# [SOLVED] New build computer- No Beeps Help needed!!!



## Darren2008 (Oct 13, 2008)

I have just built my first computer, put it all together, everything seemed rosy, switched on, all fans running as you would imagine, dvd drive open closes, everything else seems to have lights where it should, graphics card also runs, but still have no beeps, have plugged into my lcd tv, while I am setting it up, no signal is the message.
My specs are- Core 2 Dual E6700 Intel processor
Gigabyte Motherboard- GA 965P DS3
Akasa Power Supply- AK-P050FG7- BKUK
and saphire graphics card.
Tried turning speaker cable round, just in case, but still have no beeps to indicate whats wrong, will be doing bench test tomorrow, can anybody help please?


----------



## Wrench97 (May 10, 2008)

*Re: New build computer- No Beeps Help needed!!!*

Does you video card need a 6 pin aux power hooked to it ?
What video card do you have?


----------



## bradshawn (Jun 5, 2008)

*Re: New build computer- No Beeps Help needed!!!*

dude I had the same prob with my first build. turns out my board was fried.
Make sure that nothing is grounded on the bottom of your board.
and that your graphics card and motherboard have no "Known" problems.


----------



## Darren2008 (Oct 13, 2008)

*Re: New build computer- No Beeps Help needed!!!*

The video card is a saphire, i will get the exact model no tomorrow, at work at moment, it does have six pin connector and that has been plugged in, because the fan is going round, or would it pick up the power off the m/b.
At the same time would the computer not beep like mad if the power was not powered to the video card, I built the computer with guidance from haynes- build your own pc, so you would hope that there wasn't any known issues as they are brand new products.
I will remove the m/b tomorrow to make sure then power up again, thanks Buddy


----------



## Tumbleweed36 (May 14, 2005)

*Re: New build computer- No Beeps Help needed!!!*

The graphics card model is most important. That tells us a lot about the power draw, so pass that information along before you get too far.


----------



## Darren2008 (Oct 13, 2008)

*Re: New build computer- No Beeps Help needed!!!*

Video card is a Sapphire 11095-03-2DR Radeon X1950 pro 512mb of Ram and a pci express interface, hope this is enough info to help.


----------



## Darren2008 (Oct 13, 2008)

*Re: New build computer- No Beeps Help needed!!!*

I have done the bench test today, there is no difference, as in all fans are spinning, no form of led's are alight, if in fact I have any that should, still no beeps.
The only question I have is I am plugged in to the mother board with a 24 pin cable a 20 plus a 4pin, I have read alot about the CPU power plug, the four pin square skt near the CPU, should i have something plugged into that as well as the 24 pin, please help still struggling.


----------



## Wrench97 (May 10, 2008)

*Re: New build computer- No Beeps Help needed!!!*

Yes that is the 4 pin it has 2 yellow and 2 black wires and provides power to the CPU.

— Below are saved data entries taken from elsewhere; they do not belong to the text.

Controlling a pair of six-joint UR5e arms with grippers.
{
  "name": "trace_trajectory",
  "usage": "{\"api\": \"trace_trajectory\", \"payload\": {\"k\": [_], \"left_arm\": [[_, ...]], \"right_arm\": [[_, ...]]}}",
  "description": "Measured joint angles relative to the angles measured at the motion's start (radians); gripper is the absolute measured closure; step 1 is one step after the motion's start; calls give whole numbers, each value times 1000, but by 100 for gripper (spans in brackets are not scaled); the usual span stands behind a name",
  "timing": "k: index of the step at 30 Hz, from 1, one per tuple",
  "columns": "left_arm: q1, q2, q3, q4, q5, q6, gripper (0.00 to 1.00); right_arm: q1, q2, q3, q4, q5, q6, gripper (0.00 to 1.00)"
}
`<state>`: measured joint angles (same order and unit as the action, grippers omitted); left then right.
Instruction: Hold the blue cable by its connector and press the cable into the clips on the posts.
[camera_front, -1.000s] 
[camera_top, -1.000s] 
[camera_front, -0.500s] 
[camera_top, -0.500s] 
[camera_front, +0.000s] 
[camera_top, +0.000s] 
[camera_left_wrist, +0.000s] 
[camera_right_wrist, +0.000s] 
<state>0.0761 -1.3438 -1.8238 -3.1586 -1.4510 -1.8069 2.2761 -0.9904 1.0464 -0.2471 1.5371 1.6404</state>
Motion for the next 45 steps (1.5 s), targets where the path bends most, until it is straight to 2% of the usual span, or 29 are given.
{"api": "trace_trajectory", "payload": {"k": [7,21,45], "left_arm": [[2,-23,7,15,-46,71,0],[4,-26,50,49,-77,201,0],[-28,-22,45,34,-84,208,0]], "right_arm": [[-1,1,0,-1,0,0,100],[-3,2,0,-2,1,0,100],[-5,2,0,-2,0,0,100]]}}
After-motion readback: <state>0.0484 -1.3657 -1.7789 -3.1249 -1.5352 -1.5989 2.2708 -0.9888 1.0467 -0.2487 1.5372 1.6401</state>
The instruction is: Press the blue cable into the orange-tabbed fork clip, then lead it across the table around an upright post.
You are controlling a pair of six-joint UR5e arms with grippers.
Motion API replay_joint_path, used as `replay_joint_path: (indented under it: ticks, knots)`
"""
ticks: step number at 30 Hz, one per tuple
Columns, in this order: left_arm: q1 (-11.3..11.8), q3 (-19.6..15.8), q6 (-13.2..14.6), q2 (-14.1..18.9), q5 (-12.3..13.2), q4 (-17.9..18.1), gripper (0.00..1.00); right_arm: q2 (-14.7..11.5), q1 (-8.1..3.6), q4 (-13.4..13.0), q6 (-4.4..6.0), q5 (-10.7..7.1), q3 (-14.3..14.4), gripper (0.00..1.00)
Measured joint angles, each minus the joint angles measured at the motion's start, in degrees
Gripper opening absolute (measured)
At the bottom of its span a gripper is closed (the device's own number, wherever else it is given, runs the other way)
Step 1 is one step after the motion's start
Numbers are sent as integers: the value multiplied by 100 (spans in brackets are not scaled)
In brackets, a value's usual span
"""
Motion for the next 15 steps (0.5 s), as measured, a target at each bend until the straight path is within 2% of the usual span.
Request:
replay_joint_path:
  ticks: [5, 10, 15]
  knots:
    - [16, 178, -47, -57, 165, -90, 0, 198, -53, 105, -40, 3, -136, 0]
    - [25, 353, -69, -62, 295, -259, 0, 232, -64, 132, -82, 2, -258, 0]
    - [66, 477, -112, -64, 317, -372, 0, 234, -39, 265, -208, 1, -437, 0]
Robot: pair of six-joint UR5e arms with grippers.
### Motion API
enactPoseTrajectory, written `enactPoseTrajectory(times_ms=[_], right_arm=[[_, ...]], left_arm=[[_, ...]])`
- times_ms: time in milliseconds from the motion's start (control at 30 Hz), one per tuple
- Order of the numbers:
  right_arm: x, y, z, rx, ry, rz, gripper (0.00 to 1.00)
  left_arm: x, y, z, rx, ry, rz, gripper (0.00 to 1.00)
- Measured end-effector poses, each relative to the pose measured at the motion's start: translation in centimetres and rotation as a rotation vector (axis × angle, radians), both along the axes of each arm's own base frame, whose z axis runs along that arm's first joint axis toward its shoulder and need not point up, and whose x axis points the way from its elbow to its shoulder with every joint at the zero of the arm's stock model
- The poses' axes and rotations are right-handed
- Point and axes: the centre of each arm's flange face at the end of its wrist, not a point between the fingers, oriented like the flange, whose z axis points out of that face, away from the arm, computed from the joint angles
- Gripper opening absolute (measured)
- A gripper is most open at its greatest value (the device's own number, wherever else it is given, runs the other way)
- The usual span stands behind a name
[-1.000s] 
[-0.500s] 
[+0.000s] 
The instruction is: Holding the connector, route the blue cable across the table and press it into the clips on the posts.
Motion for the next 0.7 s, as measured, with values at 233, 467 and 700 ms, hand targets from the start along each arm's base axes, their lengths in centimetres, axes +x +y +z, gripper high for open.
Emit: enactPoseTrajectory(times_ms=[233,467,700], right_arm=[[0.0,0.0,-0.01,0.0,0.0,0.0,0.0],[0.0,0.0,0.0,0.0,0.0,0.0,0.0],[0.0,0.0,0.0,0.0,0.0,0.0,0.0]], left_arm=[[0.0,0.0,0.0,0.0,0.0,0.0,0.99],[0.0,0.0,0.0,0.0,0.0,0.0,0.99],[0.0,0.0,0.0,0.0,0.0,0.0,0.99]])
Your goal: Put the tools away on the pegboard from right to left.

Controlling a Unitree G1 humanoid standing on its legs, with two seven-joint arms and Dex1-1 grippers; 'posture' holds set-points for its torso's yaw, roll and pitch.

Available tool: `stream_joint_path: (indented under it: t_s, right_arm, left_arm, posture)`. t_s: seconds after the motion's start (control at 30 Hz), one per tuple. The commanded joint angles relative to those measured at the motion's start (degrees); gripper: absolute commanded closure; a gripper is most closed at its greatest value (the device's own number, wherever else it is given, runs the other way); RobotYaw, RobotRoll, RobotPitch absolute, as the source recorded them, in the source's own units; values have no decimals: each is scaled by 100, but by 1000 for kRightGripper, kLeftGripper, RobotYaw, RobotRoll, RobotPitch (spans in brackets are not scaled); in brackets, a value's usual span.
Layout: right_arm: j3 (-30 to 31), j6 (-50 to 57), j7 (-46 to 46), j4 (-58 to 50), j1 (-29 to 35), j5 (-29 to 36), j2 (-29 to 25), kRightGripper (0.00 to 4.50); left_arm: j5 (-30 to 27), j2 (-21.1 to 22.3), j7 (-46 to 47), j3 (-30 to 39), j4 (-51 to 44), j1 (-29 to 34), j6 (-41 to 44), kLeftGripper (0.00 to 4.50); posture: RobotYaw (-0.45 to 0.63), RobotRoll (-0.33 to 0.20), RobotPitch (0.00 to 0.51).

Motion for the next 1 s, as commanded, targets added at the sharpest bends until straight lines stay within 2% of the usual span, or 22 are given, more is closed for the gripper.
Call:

You should have a 24(20+4) pin main connector and a separate 4 pin(on a different harness usually) plugged into the board


----------



## Darren2008 (Oct 13, 2008)

*Re: New build computer- No Beeps Help needed!!!*

Would that be my problem, I have not got one of them coming from the psu, I have a 6 pin which I plug into video card, there is an 8 pin, but there is no individual 4 pin seperate to the one you plug along with the 20 pin.
My psu is an akasa AK-P050FG7- BKUK.


----------



## Wrench97 (May 10, 2008)

*Re: New build computer- No Beeps Help needed!!!*

You should have a 8 pin that slides apart to make 2 4 pin connectors > http://www.akasa.com.tw/


----------



## Darren2008 (Oct 13, 2008)

*Re: New build computer- No Beeps Help needed!!!*

I presume it doesn't matter which 4 pin you put onto the board, would this problem be the cause of the lack of beeps I am having or am I just hopeing?


----------



## Wrench97 (May 10, 2008)

*Re: New build computer- No Beeps Help needed!!!*

If your not powering the cpu nothing is going to happen.


----------



## Darren2008 (Oct 13, 2008)

*Re: New build computer- No Beeps Help needed!!!*

Sorry for the delay, plugged the 4 pin cpu connector in, bingo, I have a beep, and also the startup screen on monitor, only problem being now I can't select the bios screen, no lights on keyboard, I have my usb keyboard plugged into an adaptor into the keyboard socket on the motherboard( back), I have been told that the usb will not of been set up yet, any ideas anyone?


----------



## Wrench97 (May 10, 2008)

*Re: New build computer- No Beeps Help needed!!!*

Have you tried using the usb ?


----------



## Darren2008 (Oct 13, 2008)

*Re: New build computer- No Beeps Help needed!!!*

Yes, I have tried all usb's and the adaptor way, just to keep all bases covered.


----------



## Wrench97 (May 10, 2008)

*Re: New build computer- No Beeps Help needed!!!*

Do you still have it in the bench and not in the case?
I assume if you had access to a PS2 keyboard you would have already it?


----------



## Darren2008 (Oct 13, 2008)

*Re: New build computer- No Beeps Help needed!!!*

I haven't got a ps2 keyboard, I am writing on my laptop, I only have an adaptor.


----------



## Wrench97 (May 10, 2008)

*Re: New build computer- No Beeps Help needed!!!*

That's a long shot anyway is it still out of the case?
Try clearing the CMOS by removing the battery and moving the jumper with the psu unplugged.


----------



## Darren2008 (Oct 13, 2008)

*Re: New build computer- No Beeps Help needed!!!*

Found the problem, loose connection on the wire going into the keyboard, I have it taped down so it works to get me set up then it's going back.
I have a problem with windows xp installation, but I will have a read of other people first then put a new thread, first job done thanks for all your help guys.


----------



## Wrench97 (May 10, 2008)

*Re: New build computer- No Beeps Help needed!!!*

Set Sata to IDE mode then if your not using raid you you should be able to install XP


----------



## Darren2008 (Oct 13, 2008)

*Re: New build computer- No Beeps Help needed!!!*

Is sata set in bios, which bit?


----------



## Wrench97 (May 10, 2008)

*Re: New build computer- No Beeps Help needed!!!*

Page 36 in the manual under Integrated Peripherals, it should be set to disabled make sure it is.

SATA Port0-3 Native Mode
Enabled Set SATA Port0~3 to operate at Native IDE mode.
Disabled Set SATA Port0~3 to operate at Legacy IDE mode.(Default value)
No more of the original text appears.